◆ Exercise prompt ◆
Keep to one stretch of the data below, the lines from the one with "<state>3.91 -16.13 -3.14" up to and including the one with "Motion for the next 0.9", and return that stretch exactly.

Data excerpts
- Opening Delimiter -

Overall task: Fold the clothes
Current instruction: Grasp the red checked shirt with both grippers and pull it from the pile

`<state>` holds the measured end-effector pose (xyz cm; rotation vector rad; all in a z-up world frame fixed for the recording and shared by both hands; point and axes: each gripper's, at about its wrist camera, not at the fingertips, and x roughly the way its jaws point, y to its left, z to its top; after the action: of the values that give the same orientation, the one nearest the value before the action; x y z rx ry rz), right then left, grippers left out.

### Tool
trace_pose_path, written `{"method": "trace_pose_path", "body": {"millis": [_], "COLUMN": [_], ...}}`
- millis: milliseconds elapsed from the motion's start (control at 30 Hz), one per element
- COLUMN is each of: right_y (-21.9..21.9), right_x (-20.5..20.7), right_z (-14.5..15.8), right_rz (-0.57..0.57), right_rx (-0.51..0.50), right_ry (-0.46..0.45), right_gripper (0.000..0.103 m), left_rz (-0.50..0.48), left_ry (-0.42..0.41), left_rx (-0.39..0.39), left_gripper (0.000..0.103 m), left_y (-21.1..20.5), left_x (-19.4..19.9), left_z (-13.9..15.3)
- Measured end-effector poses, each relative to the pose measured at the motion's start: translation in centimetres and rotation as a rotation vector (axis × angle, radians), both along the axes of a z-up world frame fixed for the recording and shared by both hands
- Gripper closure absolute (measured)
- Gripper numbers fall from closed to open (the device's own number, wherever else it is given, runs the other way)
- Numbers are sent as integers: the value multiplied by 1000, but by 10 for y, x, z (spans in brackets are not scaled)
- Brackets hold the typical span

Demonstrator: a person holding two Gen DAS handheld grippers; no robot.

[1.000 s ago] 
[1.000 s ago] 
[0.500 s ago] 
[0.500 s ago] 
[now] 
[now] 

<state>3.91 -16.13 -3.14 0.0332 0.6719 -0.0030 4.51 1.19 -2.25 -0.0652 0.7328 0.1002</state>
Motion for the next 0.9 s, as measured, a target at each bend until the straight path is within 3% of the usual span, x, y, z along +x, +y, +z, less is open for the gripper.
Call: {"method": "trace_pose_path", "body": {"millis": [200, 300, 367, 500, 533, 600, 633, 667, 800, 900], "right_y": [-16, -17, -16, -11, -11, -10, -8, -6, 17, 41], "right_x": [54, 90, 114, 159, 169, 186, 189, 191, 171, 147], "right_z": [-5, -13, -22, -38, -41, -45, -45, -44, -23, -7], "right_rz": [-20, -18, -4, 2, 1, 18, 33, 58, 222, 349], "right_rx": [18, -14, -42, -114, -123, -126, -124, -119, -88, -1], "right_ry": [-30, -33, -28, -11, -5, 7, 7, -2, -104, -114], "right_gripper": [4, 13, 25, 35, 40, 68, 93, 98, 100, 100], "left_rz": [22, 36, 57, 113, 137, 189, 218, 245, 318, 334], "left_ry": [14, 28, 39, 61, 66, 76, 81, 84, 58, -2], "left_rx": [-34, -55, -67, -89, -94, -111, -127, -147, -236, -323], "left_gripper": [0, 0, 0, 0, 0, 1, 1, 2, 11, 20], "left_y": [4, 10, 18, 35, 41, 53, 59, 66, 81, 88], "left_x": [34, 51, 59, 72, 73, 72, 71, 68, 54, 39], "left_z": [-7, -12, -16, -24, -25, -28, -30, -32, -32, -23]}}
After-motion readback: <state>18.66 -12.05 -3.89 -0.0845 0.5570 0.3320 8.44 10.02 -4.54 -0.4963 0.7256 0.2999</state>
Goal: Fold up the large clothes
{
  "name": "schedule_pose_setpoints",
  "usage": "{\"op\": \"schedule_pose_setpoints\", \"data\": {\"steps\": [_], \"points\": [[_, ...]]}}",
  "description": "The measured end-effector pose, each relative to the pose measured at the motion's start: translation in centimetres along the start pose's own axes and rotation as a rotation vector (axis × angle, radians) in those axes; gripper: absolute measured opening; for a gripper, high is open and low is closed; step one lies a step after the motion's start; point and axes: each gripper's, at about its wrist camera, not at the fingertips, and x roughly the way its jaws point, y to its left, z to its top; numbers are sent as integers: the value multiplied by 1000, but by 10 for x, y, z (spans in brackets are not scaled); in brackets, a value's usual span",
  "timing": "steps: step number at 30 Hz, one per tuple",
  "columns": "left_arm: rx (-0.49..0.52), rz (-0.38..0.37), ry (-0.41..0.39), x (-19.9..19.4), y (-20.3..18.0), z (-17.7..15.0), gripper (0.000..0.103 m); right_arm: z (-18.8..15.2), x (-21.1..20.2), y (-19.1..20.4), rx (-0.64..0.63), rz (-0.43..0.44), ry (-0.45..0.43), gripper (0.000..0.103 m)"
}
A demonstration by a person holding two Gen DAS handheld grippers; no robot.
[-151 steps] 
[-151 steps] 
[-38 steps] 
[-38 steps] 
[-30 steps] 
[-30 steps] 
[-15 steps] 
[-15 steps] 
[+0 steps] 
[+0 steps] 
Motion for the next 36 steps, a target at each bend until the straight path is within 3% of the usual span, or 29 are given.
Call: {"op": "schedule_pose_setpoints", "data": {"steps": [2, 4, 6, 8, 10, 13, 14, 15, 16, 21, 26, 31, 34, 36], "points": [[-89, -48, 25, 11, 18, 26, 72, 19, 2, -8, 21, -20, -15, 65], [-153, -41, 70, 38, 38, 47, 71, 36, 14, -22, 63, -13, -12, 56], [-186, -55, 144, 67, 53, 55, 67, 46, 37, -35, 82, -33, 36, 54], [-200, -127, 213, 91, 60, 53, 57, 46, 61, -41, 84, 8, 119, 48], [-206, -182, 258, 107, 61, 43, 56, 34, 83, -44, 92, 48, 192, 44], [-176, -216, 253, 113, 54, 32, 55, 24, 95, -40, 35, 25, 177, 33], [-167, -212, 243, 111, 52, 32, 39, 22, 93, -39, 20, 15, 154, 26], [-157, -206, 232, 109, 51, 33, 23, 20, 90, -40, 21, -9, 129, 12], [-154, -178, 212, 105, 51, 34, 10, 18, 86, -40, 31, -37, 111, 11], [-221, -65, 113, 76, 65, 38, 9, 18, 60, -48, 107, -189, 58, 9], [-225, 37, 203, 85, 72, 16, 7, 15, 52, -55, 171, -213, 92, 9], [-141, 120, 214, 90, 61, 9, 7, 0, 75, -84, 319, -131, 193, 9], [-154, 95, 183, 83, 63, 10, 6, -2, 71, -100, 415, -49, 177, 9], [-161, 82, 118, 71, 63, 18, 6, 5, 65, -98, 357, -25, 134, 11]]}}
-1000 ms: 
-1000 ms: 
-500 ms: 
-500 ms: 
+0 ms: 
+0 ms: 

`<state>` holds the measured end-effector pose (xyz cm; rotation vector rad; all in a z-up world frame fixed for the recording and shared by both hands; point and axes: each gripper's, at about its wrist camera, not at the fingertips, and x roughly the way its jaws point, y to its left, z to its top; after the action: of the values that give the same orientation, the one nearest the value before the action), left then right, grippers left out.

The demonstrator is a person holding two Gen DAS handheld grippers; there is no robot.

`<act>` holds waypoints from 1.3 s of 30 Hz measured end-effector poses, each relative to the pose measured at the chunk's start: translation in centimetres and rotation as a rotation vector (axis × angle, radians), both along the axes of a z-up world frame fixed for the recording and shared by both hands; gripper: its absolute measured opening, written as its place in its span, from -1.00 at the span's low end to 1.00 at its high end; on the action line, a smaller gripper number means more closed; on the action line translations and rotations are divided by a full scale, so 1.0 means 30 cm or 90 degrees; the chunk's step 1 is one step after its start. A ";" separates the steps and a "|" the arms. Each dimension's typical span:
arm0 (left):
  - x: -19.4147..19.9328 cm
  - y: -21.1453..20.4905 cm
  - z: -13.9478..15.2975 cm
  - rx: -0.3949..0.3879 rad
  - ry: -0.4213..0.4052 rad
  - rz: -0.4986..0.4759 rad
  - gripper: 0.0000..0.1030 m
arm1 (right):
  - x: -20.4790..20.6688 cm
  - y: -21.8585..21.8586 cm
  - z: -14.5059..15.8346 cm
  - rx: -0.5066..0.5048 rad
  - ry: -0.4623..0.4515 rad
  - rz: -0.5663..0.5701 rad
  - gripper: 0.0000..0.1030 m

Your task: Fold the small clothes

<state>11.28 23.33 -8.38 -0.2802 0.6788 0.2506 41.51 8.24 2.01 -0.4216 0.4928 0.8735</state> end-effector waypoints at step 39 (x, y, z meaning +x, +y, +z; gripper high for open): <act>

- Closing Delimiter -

◆ Reply to the exercise ◆
<state>3.91 -16.13 -3.14 0.0332 0.6719 -0.0030 4.51 1.19 -2.25 -0.0652 0.7328 0.1002</state>
Motion for the next 0.9 s, as measured, a target at each bend until the straight path is within 3% of the usual span, x, y, z along +x, +y, +z, less is open for the gripper.

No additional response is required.